University of Miami, Miller School of Medicine, Department of Physical Therapy, Coral Gables, Florida, USA.
Physiother Theory Pract. 2011 May;27(4):319-27. doi: 10.3109/09593985.2010.498036. Epub 2010 Aug 8.
The purpose of this care report was to describe the physical therapy management of a unique case involving a 50-year-old white female with complaints pertaining to the craniofacial, cervical, thoracic, and brachial regions with known Eagle syndrome as a complicating factor. Intervention consisted of manual therapy and therapeutic exercises. The Craniocervical Flexion Test (CCFT), Neck Disability Index (NDI), and subjective complaints were used as outcome measures.
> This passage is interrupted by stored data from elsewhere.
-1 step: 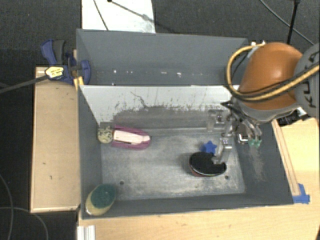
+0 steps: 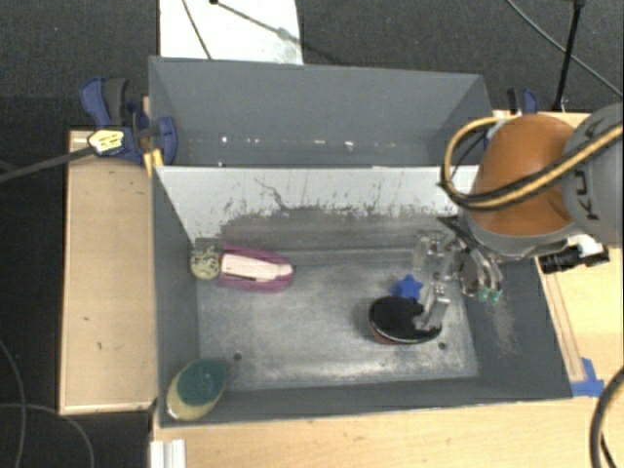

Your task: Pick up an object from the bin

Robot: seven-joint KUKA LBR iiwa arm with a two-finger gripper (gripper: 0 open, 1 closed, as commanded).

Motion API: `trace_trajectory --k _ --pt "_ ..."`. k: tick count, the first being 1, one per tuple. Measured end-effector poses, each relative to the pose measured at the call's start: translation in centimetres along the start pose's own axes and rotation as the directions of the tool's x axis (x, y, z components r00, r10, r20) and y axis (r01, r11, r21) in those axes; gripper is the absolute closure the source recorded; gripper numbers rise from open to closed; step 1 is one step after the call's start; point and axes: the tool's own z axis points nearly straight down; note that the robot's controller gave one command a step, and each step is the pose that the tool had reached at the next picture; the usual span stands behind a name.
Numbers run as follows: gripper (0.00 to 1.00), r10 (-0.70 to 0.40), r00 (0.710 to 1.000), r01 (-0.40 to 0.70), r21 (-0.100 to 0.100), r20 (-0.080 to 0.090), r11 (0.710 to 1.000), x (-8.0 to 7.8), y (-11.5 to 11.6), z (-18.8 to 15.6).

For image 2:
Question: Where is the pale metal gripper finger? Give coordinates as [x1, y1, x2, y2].
[420, 283, 452, 333]
[411, 230, 436, 275]

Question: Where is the blue star-shaped toy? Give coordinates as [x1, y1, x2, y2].
[388, 274, 424, 304]

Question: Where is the black round disc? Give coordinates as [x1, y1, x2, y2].
[367, 295, 444, 346]

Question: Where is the grey metal bin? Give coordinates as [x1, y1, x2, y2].
[147, 56, 574, 429]

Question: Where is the pale yellow round toy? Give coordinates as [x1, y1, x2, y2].
[189, 246, 221, 282]

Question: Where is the green and yellow sponge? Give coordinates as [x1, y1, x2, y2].
[165, 357, 229, 422]

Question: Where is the pale wood flat board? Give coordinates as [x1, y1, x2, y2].
[58, 125, 160, 416]

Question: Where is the black cylinder on white bracket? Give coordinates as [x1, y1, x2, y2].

The patient was tested at initial visit, discharge, and at a 3-month follow-up. At discharge the patient reported complete cessation of craniofacial symptoms, her CCFT score had improved by 4 mmHg, and the NDI score had improved by 10%. At the 3-month follow-up, the patient's CCFT had improved an additional 4 mmHg and the NDI score had declined by 4%. The cumulative outcomes were an 8 mmHg improvement in the CCFT and a 6% increase on the NDI. Although subjective complaints and CCFT scores improved, clinically significant improvement with the NDI was not maintained. Limitations of this case study include the substitution of standardized equipment for the CCFT and the presence of numerous comorbidities that possibly influenced results. Further research is necessary.
本护理报告旨在描述一位 50 岁白人女性的物理治疗管理情况,该女性主要抱怨颅面、颈部、胸部和臂部区域的问题,并伴有已知的复杂性综合征——鹰钩综合征。干预措施包括手法治疗和治疗性运动。采用颅颈屈伸试验(CCFT)、颈部残疾指数(NDI)和主观抱怨作为结果衡量标准。患者在初次就诊、出院和 3 个月随访时进行测试。出院时,患者报告颅面症状完全停止,CCFT 评分提高了 4mmHg,NDI 评分提高了 10%。在 3 个月的随访中,患者的 CCFT 又提高了 4mmHg,NDI 评分下降了 4%。CCFT 累计提高了 8mmHg,NDI 增加了 6%。尽管主观抱怨和 CCFT 评分有所改善,但 NDI 的临床显著改善并未得到维持。本案例研究的局限性包括 CCFT 采用标准化设备替代,以及存在多种可能影响结果的合并症。需要进一步的研究。